Assignment
Return the material below exactly, but only from the line with "Indicate the pale metal gripper finger in this" through the line with "<point>18,130</point>", and without its pictures.

------------------------------------------------

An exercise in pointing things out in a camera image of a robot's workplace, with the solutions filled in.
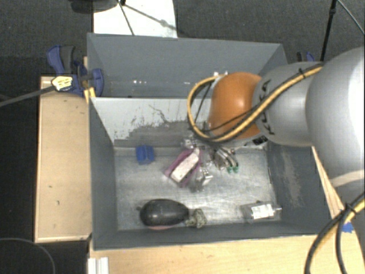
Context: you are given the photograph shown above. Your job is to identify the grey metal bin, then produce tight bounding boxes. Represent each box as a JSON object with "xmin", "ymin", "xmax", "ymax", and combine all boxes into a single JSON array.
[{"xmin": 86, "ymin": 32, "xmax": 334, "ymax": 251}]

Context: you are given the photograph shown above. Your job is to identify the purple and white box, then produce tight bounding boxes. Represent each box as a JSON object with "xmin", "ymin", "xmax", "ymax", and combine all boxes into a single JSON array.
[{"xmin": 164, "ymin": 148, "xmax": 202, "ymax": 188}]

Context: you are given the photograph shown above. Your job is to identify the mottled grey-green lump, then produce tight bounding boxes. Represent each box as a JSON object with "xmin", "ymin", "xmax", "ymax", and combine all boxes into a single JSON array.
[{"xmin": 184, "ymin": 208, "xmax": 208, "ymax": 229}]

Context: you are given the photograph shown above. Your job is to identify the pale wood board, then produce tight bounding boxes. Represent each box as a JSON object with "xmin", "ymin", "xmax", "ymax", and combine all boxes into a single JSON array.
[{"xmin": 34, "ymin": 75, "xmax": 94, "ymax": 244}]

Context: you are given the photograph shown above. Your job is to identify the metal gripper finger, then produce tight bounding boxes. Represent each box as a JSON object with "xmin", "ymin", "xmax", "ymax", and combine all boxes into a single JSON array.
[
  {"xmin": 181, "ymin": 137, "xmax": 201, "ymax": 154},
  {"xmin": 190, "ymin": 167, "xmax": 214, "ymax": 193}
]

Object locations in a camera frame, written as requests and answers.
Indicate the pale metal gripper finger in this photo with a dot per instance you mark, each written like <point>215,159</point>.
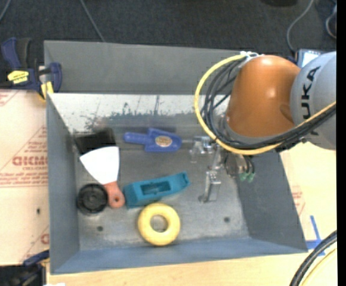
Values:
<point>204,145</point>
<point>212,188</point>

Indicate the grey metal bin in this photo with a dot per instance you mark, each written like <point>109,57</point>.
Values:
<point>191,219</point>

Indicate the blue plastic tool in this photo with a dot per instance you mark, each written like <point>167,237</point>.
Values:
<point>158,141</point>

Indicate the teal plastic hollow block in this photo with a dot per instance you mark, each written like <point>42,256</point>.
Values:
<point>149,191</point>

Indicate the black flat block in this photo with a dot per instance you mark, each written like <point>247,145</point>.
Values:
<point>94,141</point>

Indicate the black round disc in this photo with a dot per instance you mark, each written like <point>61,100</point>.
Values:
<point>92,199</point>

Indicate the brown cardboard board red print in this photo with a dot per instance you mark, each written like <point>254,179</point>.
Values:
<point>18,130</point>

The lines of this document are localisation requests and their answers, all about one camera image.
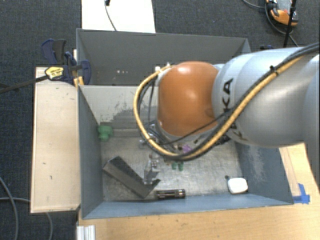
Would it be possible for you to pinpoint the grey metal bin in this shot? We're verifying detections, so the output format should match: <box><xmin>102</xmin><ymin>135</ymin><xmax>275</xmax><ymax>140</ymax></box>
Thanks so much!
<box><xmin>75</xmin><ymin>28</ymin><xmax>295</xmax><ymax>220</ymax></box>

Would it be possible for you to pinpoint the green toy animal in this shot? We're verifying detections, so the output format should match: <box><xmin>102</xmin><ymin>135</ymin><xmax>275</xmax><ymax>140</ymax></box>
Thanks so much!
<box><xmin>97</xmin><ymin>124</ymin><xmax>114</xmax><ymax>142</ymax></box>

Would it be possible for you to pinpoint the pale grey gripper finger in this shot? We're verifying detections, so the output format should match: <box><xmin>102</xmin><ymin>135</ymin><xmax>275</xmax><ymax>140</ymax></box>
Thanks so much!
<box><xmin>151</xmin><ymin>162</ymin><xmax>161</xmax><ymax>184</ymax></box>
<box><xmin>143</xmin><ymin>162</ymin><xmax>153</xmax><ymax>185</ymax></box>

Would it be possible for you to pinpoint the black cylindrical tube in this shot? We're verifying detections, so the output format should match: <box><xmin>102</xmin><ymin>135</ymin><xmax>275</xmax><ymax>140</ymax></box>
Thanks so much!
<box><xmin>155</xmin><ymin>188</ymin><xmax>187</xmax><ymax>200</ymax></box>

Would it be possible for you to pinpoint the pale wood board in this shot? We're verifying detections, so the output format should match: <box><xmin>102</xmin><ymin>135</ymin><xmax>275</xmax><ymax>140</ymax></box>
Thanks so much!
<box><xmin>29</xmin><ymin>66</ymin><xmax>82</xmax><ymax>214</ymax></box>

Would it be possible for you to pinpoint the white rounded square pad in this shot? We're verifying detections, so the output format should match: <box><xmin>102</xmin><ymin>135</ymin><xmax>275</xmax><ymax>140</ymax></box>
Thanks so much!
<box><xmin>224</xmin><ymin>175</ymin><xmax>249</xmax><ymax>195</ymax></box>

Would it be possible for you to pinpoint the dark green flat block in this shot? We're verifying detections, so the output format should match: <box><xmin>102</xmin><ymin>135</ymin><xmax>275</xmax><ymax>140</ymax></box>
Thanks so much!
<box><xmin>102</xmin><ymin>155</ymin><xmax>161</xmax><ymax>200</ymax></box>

------------------------------------------------

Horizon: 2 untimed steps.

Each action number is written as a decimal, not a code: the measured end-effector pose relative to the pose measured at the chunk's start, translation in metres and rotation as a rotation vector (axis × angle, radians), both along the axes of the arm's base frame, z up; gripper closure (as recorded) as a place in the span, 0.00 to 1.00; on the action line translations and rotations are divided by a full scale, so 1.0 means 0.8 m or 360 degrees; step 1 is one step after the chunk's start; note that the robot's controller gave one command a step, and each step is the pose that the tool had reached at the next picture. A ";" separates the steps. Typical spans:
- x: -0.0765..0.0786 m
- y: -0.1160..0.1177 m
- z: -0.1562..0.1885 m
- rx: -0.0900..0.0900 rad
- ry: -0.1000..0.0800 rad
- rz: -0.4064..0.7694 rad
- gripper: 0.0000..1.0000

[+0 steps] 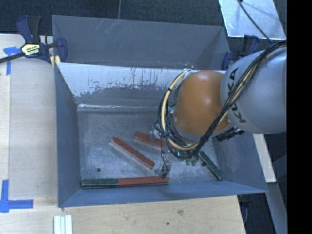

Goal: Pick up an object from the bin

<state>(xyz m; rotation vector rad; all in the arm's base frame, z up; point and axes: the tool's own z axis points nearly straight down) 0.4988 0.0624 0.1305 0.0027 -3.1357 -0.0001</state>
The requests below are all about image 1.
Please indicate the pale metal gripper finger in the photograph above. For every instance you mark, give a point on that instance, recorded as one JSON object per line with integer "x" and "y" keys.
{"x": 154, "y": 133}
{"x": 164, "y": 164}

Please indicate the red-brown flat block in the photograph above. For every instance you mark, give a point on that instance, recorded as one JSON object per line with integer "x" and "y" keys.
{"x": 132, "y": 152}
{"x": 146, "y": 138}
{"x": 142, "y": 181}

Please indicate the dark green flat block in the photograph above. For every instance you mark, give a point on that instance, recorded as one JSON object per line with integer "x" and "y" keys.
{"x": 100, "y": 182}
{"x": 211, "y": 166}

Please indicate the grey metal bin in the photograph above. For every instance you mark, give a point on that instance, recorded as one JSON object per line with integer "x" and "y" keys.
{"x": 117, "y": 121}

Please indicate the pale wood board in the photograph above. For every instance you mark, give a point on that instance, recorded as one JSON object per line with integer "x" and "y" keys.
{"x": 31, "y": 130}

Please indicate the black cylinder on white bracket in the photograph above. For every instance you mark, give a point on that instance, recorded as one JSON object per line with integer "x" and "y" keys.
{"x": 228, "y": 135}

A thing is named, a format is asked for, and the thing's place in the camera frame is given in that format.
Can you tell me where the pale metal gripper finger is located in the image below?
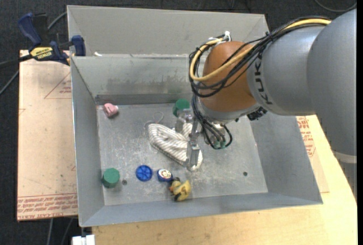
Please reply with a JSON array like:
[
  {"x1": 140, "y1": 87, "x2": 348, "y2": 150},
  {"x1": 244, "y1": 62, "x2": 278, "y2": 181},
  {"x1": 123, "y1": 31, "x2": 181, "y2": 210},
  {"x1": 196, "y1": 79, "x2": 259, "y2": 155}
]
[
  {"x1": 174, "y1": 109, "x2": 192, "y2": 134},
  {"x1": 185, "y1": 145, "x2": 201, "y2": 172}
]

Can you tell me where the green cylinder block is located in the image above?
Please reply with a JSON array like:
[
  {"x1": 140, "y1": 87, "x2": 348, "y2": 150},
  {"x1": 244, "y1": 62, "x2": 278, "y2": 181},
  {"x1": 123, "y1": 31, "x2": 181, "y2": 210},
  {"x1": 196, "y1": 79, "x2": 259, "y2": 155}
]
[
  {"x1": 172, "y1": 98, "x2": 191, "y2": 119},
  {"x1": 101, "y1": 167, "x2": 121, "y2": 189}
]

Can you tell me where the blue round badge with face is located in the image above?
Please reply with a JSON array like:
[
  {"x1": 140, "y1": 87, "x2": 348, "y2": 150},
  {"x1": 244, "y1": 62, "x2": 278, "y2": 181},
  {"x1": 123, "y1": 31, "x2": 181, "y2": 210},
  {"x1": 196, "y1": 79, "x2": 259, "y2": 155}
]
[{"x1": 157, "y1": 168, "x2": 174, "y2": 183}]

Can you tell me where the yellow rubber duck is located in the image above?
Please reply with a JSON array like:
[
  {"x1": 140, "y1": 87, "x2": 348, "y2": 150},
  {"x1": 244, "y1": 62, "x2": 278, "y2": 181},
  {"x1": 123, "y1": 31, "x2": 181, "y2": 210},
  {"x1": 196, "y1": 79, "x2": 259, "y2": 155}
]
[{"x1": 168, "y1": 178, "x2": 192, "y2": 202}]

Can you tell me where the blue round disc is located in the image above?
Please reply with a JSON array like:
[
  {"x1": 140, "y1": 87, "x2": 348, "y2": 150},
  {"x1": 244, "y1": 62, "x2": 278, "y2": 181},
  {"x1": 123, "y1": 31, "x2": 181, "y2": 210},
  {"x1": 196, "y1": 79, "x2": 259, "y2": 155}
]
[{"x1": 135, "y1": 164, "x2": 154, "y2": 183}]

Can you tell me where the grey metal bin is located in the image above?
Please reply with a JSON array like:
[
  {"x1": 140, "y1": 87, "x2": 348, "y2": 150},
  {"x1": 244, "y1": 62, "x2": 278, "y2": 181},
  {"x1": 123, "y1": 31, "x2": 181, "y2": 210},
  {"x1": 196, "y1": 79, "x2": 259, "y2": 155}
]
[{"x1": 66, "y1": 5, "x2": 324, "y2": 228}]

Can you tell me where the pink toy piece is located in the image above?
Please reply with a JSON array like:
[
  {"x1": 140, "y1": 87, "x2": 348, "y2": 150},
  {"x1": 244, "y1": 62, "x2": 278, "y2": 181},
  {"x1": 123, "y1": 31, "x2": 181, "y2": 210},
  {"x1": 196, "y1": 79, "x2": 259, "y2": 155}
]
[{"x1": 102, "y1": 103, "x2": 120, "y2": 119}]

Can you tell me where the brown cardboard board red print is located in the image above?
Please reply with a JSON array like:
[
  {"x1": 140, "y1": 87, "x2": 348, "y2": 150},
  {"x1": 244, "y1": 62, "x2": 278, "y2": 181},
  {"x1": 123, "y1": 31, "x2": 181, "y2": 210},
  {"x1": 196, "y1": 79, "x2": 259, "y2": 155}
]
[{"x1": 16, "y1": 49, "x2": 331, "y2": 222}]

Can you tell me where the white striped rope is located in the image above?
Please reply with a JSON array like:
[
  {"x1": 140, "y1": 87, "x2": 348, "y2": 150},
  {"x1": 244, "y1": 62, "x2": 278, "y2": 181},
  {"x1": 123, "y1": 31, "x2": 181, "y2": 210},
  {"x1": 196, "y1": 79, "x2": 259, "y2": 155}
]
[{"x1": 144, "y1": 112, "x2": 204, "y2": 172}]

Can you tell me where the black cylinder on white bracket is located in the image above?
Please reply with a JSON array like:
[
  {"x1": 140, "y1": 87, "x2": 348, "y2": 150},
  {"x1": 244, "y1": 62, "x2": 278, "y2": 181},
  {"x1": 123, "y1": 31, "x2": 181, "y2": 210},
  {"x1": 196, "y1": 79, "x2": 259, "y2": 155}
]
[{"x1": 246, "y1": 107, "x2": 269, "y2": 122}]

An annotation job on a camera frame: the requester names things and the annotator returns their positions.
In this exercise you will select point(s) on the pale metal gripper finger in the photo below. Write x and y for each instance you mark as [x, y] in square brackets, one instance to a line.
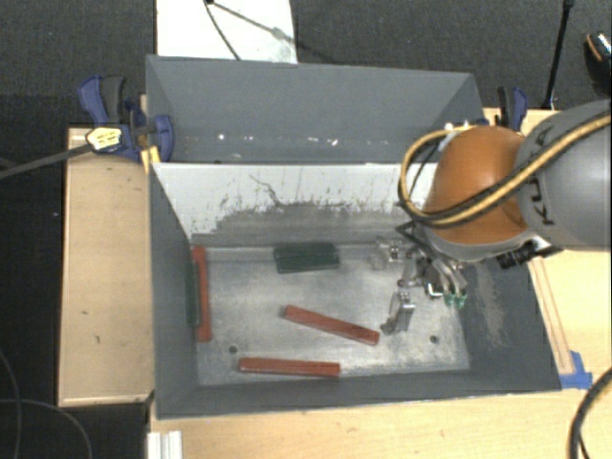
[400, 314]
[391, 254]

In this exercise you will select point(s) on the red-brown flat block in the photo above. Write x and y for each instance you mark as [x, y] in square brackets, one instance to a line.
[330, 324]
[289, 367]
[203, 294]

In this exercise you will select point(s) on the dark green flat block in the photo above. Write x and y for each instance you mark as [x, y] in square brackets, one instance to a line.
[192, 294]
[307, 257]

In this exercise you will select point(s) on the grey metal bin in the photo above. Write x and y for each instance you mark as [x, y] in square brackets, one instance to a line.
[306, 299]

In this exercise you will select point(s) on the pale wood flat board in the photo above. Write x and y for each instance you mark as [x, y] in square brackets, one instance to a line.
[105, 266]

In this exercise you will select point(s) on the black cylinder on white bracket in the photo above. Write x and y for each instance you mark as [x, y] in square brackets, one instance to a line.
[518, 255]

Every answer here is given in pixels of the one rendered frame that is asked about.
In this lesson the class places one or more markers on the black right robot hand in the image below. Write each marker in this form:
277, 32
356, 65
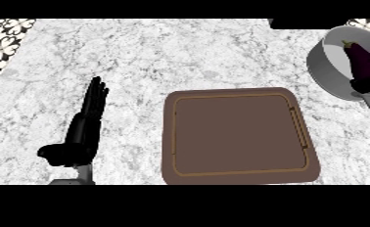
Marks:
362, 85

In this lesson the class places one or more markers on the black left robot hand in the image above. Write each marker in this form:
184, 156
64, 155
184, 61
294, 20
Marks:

------------------------------------------------

Answer area
Indicate the pale metal gripper finger in this photo with a dot per instance you mark, each written like <point>215,159</point>.
Values:
<point>204,145</point>
<point>212,188</point>

Indicate the grey metal bin in this photo with a dot per instance you mark, each written like <point>109,57</point>.
Values:
<point>191,219</point>

Indicate the blue plastic tool in this photo with a dot per instance you mark, each written like <point>167,237</point>.
Values:
<point>158,141</point>

Indicate the teal plastic hollow block in this photo with a dot per instance you mark, each written like <point>42,256</point>.
Values:
<point>149,191</point>

Indicate the black flat block in this photo with a dot per instance you mark, each written like <point>247,145</point>.
Values:
<point>94,141</point>

Indicate the black round disc in this photo with a dot per instance you mark, each written like <point>61,100</point>.
Values:
<point>92,199</point>

Indicate the brown cardboard board red print in this photo with a dot per instance you mark, each written like <point>254,179</point>.
Values:
<point>18,130</point>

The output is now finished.